7. What was the last record/music you bought?

I haven’t bought music in a while, though I do a lot of listening online and in concerts. I think the last one was Jéricho, De Dreit Nien from the French collective La Nòvia.

8. Who would you most like to collaborate with?

La Nòvia, actually. I’ve been digging Occitan traditional music over the last years, in regards to modes, temperaments, drone and singing. I really like the way La Nòvia is keeping it alive. Also it is a tradition I can identify with. Another one is Alla, the oud master. Recently I did a session with Tony Elieh from Karkhana and I am looking forward to develop this collaboration. Eventually I would like to create a specific project with musicians and collectives from around, or linked to, the Mediterranean bassin as I am interested in the fluidity of sounding knowledge exchange in / from / to the area.

9. What was your best gig (as performer or spectator)?

Seeing Ornette Coleman perform was a life lesson.

10. How important is technology to your creative process?

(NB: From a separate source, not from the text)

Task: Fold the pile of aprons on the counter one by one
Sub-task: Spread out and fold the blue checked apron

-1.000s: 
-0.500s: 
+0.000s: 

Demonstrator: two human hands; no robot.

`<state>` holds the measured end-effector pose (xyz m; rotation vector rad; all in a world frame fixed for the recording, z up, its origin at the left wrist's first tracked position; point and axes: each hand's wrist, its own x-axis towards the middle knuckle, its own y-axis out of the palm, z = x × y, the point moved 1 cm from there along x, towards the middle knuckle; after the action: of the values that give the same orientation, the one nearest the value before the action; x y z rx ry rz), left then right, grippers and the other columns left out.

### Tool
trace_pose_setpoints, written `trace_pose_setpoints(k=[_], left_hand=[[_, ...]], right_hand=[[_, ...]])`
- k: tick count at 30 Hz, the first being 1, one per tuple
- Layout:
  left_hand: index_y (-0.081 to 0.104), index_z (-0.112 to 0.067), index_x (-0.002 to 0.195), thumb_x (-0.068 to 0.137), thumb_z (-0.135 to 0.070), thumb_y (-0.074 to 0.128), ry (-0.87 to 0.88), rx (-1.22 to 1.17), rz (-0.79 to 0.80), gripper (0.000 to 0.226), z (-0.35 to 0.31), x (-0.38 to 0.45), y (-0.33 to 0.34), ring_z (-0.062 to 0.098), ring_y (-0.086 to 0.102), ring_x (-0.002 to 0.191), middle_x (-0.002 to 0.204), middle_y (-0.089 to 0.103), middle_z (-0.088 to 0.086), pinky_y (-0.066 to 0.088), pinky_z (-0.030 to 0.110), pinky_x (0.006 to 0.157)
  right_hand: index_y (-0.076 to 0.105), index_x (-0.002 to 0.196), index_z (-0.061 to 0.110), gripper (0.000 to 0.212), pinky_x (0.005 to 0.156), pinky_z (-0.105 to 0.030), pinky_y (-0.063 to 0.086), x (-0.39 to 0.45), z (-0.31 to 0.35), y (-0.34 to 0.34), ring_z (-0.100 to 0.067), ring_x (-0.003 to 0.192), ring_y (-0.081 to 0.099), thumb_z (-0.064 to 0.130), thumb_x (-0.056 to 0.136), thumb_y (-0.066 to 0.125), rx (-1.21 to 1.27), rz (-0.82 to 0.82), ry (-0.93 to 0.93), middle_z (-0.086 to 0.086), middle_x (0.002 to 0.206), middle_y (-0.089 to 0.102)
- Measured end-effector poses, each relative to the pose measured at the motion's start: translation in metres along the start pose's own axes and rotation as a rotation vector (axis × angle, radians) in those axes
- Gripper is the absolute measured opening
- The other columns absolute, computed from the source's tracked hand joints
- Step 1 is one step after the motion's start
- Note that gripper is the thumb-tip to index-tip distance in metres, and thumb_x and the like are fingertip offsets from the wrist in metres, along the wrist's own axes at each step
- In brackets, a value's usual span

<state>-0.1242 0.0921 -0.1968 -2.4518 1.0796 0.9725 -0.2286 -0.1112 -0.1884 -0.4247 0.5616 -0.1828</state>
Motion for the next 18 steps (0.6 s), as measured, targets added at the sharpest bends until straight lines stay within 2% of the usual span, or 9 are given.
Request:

I think you can’t really dissociate music and technology. They have a close relationship, also to their environment or context. They cross-influence each other, help each other, mistreat each other. Personally I like doing music as much with a bamboo stick and a stone than with a modular synthesiser. It’s a matter of what you have access to in which context. And what you do with it, for better or for worse. I tend to include the instrument building part into my creative process, would it be acoustic, electronic or digital or hybrid instruments. I usually seek for a processual and generative approach. Or pick a tool simply useful to a project, a practical or intuitive choice to experiment with or realise an idea.

11. Do you have siblings and how do they feel about your career/art?

I have a few siblings… I usually share my projects with them. Some appreciate part of it, some don’t seem to care, some ask questions… I guess that if I am okay with it, they are okay with it. And life goes on.